* **WHAT YOU ARE ASKED TO DO**
Each line of the data holding "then" should be found and copied.

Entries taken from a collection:
::::
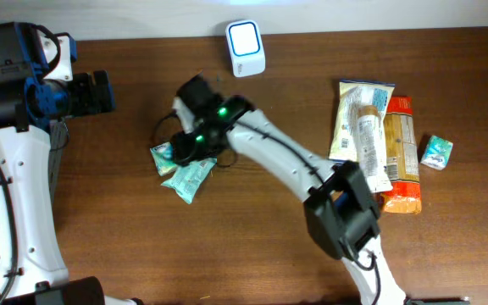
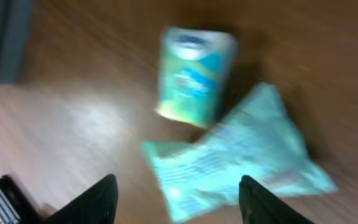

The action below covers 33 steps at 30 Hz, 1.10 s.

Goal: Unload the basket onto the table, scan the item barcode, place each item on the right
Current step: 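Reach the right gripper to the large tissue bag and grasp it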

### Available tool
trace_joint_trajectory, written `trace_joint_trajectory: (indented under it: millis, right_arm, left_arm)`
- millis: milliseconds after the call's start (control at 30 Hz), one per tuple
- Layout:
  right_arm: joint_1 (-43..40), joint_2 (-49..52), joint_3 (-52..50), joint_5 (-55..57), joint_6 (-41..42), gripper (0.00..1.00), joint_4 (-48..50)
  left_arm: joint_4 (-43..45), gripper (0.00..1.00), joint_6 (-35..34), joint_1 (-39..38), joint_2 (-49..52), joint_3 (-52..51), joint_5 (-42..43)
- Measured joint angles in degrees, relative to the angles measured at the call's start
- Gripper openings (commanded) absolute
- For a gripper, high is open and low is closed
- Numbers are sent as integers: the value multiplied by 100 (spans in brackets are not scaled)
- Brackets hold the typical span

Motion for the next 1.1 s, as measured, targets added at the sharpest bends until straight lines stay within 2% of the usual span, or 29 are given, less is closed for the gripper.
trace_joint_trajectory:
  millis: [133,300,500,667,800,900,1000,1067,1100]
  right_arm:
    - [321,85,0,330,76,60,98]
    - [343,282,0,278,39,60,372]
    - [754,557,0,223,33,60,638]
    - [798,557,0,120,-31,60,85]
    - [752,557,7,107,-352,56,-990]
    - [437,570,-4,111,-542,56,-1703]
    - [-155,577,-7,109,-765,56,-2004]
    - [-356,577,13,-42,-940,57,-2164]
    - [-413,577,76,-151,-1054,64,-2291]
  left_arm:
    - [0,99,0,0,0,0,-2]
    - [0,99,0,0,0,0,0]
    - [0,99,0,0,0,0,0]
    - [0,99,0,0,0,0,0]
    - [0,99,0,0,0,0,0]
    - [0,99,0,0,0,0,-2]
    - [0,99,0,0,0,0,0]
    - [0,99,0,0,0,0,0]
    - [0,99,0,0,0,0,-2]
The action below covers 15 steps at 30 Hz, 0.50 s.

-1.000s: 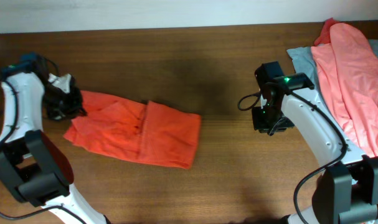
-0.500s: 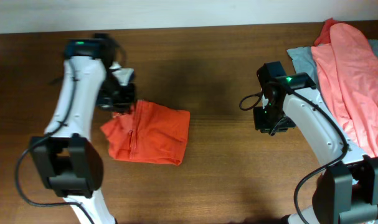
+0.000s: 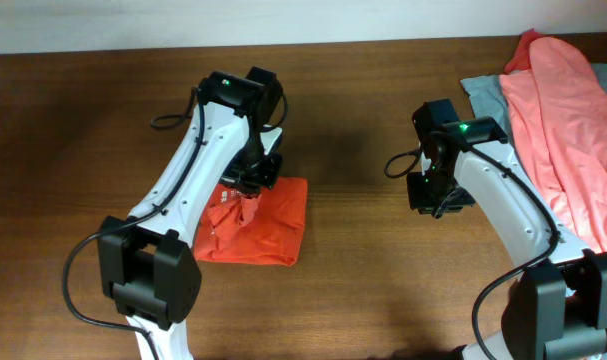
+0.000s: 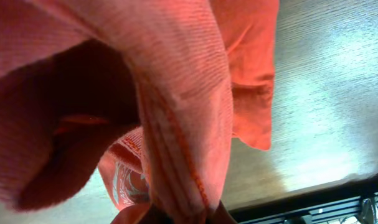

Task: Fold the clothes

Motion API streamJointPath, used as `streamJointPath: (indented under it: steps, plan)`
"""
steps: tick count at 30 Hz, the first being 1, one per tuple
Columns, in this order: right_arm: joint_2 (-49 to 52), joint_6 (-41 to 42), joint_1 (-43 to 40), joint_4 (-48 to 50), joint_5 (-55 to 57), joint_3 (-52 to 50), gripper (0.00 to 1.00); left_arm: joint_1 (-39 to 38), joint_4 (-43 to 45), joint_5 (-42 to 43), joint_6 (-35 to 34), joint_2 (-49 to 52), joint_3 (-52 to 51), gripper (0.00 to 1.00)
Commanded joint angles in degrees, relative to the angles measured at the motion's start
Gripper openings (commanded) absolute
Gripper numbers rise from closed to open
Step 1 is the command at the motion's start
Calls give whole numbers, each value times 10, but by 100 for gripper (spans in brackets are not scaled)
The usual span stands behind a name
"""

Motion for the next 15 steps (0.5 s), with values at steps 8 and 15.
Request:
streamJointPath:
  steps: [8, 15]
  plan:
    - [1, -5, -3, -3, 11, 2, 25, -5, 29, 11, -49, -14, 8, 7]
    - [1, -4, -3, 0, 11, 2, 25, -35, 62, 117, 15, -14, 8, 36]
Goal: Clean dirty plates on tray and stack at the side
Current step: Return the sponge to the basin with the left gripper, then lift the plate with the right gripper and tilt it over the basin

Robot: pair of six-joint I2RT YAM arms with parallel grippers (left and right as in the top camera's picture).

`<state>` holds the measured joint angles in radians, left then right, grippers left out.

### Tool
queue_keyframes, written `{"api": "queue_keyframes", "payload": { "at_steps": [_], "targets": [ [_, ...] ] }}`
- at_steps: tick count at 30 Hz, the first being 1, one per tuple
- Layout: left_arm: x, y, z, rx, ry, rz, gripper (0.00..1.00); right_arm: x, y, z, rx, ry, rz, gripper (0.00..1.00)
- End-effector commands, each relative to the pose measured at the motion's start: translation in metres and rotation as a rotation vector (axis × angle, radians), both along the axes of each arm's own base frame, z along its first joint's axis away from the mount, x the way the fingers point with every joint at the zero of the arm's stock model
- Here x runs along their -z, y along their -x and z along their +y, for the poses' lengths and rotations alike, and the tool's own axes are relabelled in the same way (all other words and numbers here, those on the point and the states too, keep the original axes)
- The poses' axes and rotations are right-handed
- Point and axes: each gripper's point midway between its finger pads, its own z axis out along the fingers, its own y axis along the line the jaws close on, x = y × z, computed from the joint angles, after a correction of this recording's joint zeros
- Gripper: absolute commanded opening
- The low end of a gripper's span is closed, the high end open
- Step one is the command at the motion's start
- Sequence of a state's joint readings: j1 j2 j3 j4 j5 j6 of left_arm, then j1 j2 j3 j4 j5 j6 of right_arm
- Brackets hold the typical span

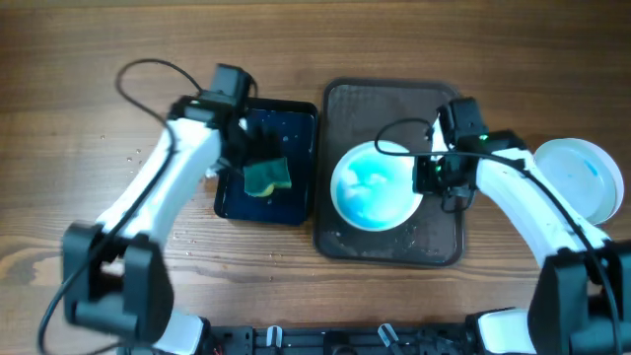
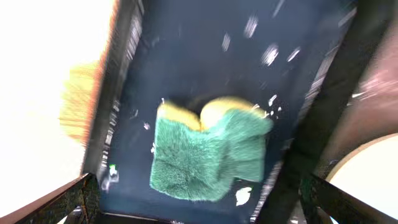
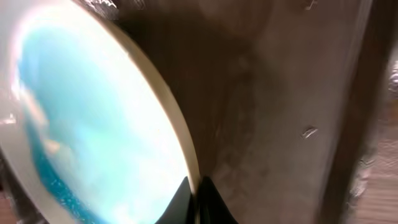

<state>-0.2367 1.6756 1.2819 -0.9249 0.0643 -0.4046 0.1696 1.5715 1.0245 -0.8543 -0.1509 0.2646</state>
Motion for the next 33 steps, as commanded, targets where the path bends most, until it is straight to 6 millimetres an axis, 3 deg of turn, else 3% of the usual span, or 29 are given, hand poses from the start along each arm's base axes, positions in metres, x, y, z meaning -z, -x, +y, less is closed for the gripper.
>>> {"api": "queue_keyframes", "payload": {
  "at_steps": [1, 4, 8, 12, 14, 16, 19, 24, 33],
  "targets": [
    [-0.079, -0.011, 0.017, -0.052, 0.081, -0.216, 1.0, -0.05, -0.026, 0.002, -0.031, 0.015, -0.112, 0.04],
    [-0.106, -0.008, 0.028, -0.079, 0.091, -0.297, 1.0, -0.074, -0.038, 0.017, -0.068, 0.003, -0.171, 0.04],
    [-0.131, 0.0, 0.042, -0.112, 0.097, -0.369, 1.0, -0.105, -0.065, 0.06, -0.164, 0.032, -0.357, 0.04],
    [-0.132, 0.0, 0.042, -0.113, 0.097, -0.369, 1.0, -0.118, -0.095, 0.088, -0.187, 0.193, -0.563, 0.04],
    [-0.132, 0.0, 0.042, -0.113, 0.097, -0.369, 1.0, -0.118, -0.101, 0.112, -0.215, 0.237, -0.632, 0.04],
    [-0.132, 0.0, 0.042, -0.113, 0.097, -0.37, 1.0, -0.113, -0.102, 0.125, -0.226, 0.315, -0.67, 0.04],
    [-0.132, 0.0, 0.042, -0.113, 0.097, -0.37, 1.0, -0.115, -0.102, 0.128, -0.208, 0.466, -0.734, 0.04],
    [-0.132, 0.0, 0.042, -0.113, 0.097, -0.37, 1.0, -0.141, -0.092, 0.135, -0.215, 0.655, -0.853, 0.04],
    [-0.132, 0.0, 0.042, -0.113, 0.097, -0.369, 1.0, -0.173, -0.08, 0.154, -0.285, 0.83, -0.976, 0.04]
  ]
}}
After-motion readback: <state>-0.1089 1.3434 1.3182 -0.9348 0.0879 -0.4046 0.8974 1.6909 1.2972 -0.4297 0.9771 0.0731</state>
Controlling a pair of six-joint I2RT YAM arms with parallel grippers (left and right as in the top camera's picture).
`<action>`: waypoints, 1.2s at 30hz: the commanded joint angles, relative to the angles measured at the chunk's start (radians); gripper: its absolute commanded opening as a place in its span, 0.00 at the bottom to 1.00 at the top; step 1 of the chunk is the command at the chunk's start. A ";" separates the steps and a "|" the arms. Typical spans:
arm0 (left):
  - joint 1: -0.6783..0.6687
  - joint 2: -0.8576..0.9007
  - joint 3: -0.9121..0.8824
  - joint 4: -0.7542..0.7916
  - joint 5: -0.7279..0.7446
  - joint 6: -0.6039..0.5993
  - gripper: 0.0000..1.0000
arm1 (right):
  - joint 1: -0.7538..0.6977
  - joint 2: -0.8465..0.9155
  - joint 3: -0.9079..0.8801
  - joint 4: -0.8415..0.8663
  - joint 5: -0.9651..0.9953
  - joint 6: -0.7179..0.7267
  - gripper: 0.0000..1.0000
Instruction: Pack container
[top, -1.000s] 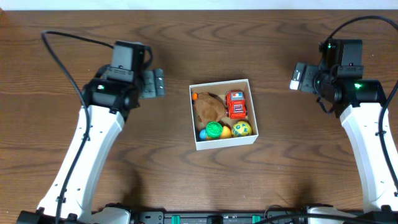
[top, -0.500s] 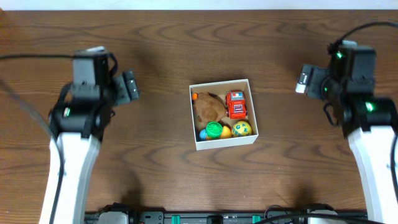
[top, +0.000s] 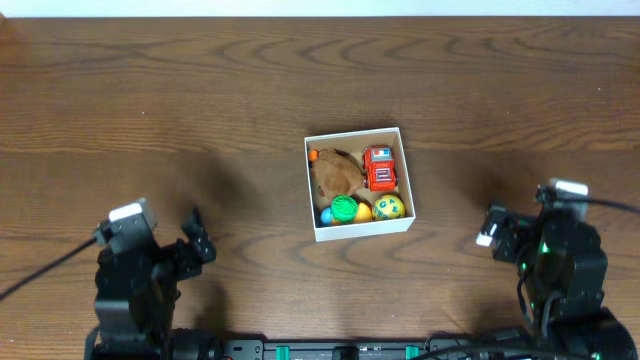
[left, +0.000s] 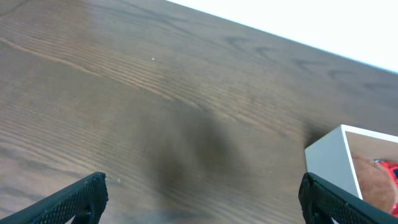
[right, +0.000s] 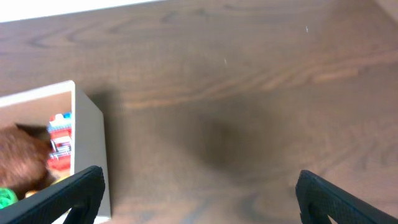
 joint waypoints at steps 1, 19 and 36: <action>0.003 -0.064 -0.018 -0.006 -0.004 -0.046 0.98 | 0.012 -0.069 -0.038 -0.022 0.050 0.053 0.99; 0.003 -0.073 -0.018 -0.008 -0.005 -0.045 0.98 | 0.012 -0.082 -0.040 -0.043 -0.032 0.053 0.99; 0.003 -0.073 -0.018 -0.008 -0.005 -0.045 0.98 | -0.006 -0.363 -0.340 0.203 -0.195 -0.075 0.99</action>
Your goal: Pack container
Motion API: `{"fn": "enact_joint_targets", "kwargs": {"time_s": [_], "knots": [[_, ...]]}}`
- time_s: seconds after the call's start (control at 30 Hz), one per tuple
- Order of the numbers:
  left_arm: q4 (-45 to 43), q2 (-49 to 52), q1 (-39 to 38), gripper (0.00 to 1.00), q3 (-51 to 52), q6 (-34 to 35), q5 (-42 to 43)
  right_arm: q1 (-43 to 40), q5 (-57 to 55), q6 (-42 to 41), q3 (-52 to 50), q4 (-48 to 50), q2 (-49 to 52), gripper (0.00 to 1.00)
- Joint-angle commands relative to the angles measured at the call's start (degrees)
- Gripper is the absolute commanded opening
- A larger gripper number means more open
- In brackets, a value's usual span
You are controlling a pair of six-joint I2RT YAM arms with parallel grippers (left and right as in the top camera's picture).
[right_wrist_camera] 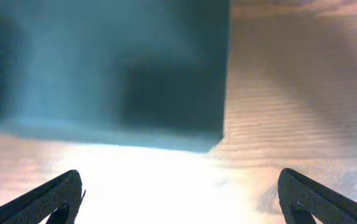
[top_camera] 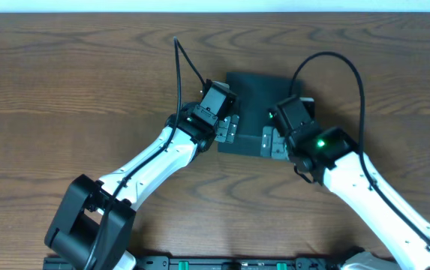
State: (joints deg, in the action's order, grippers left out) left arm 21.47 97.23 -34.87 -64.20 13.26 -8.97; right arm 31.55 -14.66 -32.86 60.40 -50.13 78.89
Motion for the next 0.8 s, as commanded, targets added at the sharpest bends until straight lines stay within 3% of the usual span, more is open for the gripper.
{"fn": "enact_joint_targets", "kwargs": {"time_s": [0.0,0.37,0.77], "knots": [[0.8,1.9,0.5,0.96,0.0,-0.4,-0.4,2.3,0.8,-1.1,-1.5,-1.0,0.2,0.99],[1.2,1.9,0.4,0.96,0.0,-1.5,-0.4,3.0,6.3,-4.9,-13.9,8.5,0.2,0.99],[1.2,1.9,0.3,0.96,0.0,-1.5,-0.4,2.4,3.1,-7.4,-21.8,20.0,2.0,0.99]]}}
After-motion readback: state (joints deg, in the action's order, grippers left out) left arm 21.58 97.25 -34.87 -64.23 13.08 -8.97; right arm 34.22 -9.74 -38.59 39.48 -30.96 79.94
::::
* **OUTPUT**
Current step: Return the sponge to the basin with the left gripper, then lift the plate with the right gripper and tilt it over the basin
`<state>` holds the measured joint angles in radians, left then right, grippers left out.
- Sequence of a state's joint readings: j1 j2 j3 j4 j5 j6 of left_arm, then j1 j2 j3 j4 j5 j6 of right_arm

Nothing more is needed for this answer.